Accufy’s predecessor firm, Warren & Selbert, Inc. was incorporated in 1971 by Jim Warren, a professor of finance at UCLA’s Anderson Graduate School of Business, and Jim Selbert, a graduate of MIT’s Sloan School of Management, to provide software for corporate financial analysis.
The firm’s first product, FINSIM, software that could project a multi-divisional corporation’s consolidated financial statements, was introduced in 1971 at the request of Litton Industries, the multi-division conglomerate, to project its consolidated financial statements and need for funds.
A second product, LAS: Lease Analysis System, was created in response to the request of United California Bank to compute the before- and after-tax returns of its growing portfolio of leveraged leases. It was followed by LVB: Lease versus Buy, a software package for firms to quantify whether it would be more advantageous to lease or to buy capital assets.
The leveraged leasing industry greatly expanded after the Federal Reserve’s authorization allowing bank holding companies to participate in leveraged leasing and the IRS published guidelines in 1975 and 1976 that together brought certainty to the regulatory and tax treatment of leveraged leases. A European version of the software, LEAP: Lease Analysis Package, was offered to banks in the U.K., France, and Germany, which incorporated the disparate tax regimes of those countries.
Starting in the 1970s and continuing for the next three decades, industry after industry (e.g., airlines, mining, electric utilities, commercial satellites, etc.) were revolutionized by the acquisition of new types of equipment. Often the acquiring firms could not efficiently use all the available tax benefits and therefore found it advantageous to employ leasing over an outright purchase.
Also starting in the 1970s the firm was able to provide immediate customer support because clients could share their leasing models with the firm’s staff. Because the software resided on computer time-sharing systems such as NCSS and Tymshare, both clients and staff accessed the clients’ models via dial-up terminals running at speeds of between 20 to 120 characters per second. In the 1980s, after the wide-spread adoption of personal computers, the firm installed an in-house Digital Equipment Corporation minicomputer system which used the client’s PCs as secure terminals through Telnet, and eventually, Internet protocols.

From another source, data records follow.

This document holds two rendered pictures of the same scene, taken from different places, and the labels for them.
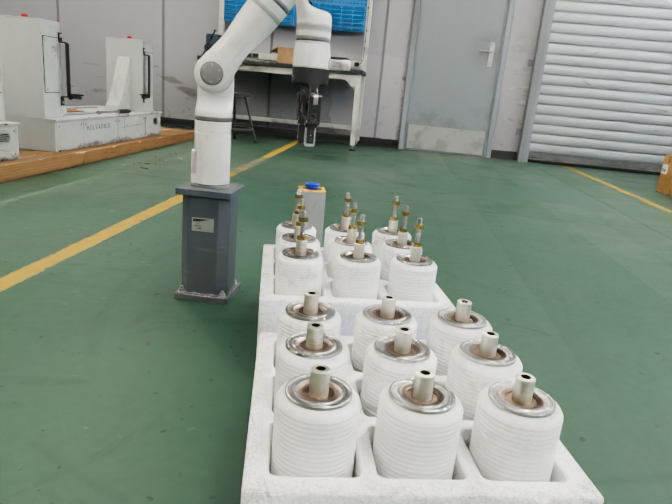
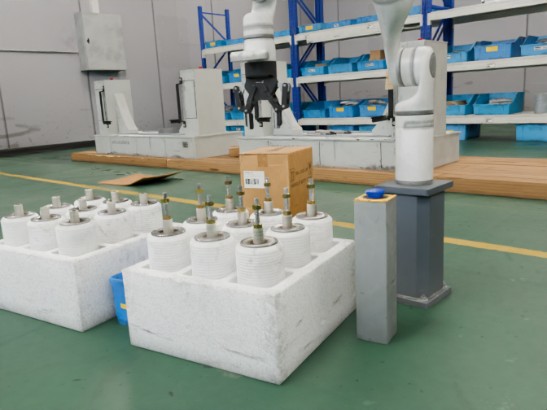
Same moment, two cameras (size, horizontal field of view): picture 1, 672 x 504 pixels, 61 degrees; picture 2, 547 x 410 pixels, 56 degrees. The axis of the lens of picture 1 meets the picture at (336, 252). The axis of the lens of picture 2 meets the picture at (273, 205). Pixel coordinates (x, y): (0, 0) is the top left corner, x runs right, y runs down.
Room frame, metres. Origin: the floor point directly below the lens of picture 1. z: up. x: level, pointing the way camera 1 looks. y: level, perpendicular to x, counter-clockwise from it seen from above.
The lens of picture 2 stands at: (1.99, -0.87, 0.53)
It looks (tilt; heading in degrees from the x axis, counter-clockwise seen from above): 12 degrees down; 128
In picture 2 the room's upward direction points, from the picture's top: 3 degrees counter-clockwise
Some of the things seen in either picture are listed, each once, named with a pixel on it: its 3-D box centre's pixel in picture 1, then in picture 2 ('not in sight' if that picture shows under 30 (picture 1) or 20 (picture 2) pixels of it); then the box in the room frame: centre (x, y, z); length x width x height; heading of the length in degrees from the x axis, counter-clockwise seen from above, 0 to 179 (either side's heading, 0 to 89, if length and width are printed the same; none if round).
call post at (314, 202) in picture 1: (307, 245); (376, 268); (1.51, 0.08, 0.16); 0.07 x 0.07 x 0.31; 7
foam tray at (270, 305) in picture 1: (344, 308); (247, 290); (1.24, -0.03, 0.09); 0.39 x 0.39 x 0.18; 7
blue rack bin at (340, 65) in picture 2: not in sight; (350, 64); (-1.24, 4.92, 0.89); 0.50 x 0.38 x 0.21; 86
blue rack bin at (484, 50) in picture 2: not in sight; (500, 49); (0.56, 4.78, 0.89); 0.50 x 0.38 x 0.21; 86
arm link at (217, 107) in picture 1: (214, 90); (414, 83); (1.49, 0.34, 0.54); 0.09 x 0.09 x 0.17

In the 1980s the firm introduced ABC, a software model that could quickly and simultaneously structure leasing transactions for both the lessor and lessee. In the 1990s the firm enhanced ABC with a method of structuring a leveraged lease using the mathematical technique of Linear Programming Optimization which provided optimum economics to the parties. This made the firm the dominant provider of lease analysis software and greatly improved the tax efficiency of the leveraged leasing structure. However, the tremendous number of additional computations necessary to optimize a lease required the installation of a specialized array processor computer normally used only for scientific applications.
In the 2010s, renewable energy in the form of wind and solar power projects became economically viable in the United States as they were heavily subsidized by federal tax incentives. Because of the similarity to the tax incentives used in leveraged leasing, special allocation entities (entities that restructure the way profits and losses are distributed that do not correspond to their actual percentage interests in the business) were created. The ABC software was expanded to model and structure these complex transactions. In the 2020s the firm’s computer operations were moved to Amazon Web Services.
In 2023, the firm changed its name to Accufy Analytics and is now jointly led by Eric Seale and Erik Hellman.